* _Task requirements_:
Each line of the listing below must be set down exactly.

-*-

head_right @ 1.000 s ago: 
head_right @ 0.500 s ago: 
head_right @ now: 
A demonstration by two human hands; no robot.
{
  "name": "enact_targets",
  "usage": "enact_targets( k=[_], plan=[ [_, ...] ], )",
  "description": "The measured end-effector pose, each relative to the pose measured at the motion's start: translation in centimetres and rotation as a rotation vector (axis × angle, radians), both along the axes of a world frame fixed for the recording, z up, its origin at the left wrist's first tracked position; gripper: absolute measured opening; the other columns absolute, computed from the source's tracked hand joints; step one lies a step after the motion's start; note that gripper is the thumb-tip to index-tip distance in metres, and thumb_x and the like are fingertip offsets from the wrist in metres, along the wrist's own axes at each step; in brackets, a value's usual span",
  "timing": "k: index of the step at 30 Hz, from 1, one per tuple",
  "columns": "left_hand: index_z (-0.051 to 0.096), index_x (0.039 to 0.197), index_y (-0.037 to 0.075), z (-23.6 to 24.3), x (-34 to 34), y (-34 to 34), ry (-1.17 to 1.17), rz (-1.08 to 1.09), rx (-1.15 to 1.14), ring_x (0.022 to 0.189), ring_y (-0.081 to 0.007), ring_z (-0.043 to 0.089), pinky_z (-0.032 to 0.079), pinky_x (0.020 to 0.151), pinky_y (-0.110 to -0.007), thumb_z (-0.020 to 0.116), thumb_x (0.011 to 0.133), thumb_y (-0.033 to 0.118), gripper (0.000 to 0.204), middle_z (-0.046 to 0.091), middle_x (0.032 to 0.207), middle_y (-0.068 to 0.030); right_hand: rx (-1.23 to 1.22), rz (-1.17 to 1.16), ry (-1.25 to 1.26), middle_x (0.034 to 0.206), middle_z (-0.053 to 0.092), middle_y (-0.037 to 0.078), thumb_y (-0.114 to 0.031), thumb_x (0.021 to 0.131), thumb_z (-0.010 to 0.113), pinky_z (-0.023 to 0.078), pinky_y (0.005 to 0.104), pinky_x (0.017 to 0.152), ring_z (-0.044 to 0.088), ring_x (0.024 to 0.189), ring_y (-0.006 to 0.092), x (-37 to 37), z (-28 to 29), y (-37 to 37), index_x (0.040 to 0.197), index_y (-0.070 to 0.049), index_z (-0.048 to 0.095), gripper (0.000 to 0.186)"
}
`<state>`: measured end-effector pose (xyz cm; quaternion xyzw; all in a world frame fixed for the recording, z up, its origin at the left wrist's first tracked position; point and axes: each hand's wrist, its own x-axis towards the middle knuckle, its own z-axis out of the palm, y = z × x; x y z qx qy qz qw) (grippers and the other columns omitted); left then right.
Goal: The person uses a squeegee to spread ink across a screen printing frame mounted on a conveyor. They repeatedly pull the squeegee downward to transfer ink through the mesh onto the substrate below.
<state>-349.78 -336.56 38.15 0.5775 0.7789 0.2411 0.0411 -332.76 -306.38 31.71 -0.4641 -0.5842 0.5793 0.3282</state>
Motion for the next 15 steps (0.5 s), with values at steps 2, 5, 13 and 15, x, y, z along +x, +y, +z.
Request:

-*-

* _Solution to this problem_:
head_right @ 1.000 s ago: 
head_right @ 0.500 s ago: 
head_right @ now: 
A demonstration by two human hands; no robot.
{
  "name": "enact_targets",
  "usage": "enact_targets( k=[_], plan=[ [_, ...] ], )",
  "description": "The measured end-effector pose, each relative to the pose measured at the motion's start: translation in centimetres and rotation as a rotation vector (axis × angle, radians), both along the axes of a world frame fixed for the recording, z up, its origin at the left wrist's first tracked position; gripper: absolute measured opening; the other columns absolute, computed from the source's tracked hand joints; step one lies a step after the motion's start; note that gripper is the thumb-tip to index-tip distance in metres, and thumb_x and the like are fingertip offsets from the wrist in metres, along the wrist's own axes at each step; in brackets, a value's usual span",
  "timing": "k: index of the step at 30 Hz, from 1, one per tuple",
  "columns": "left_hand: index_z (-0.051 to 0.096), index_x (0.039 to 0.197), index_y (-0.037 to 0.075), z (-23.6 to 24.3), x (-34 to 34), y (-34 to 34), ry (-1.17 to 1.17), rz (-1.08 to 1.09), rx (-1.15 to 1.14), ring_x (0.022 to 0.189), ring_y (-0.081 to 0.007), ring_z (-0.043 to 0.089), pinky_z (-0.032 to 0.079), pinky_x (0.020 to 0.151), pinky_y (-0.110 to -0.007), thumb_z (-0.020 to 0.116), thumb_x (0.011 to 0.133), thumb_y (-0.033 to 0.118), gripper (0.000 to 0.204), middle_z (-0.046 to 0.091), middle_x (0.032 to 0.207), middle_y (-0.068 to 0.030); right_hand: rx (-1.23 to 1.22), rz (-1.17 to 1.16), ry (-1.25 to 1.26), middle_x (0.034 to 0.206), middle_z (-0.053 to 0.092), middle_y (-0.037 to 0.078), thumb_y (-0.114 to 0.031), thumb_x (0.021 to 0.131), thumb_z (-0.010 to 0.113), pinky_z (-0.023 to 0.078), pinky_y (0.005 to 0.104), pinky_x (0.017 to 0.152), ring_z (-0.044 to 0.088), ring_x (0.024 to 0.189), ring_y (-0.006 to 0.092), x (-37 to 37), z (-28 to 29), y (-37 to 37), index_x (0.040 to 0.197), index_y (-0.070 to 0.049), index_z (-0.048 to 0.095), gripper (0.000 to 0.186)"
}
`<state>`: measured end-effector pose (xyz cm; quaternion xyzw; all in a world frame fixed for the recording, z up, its origin at the left wrist's first tracked position; point and axes: each hand's wrist, its own x-axis towards the middle knuckle, its own z-axis out of the palm, y = z × x; x y z qx qy qz qw) (grippers and the other columns omitted); left then right.
Goal: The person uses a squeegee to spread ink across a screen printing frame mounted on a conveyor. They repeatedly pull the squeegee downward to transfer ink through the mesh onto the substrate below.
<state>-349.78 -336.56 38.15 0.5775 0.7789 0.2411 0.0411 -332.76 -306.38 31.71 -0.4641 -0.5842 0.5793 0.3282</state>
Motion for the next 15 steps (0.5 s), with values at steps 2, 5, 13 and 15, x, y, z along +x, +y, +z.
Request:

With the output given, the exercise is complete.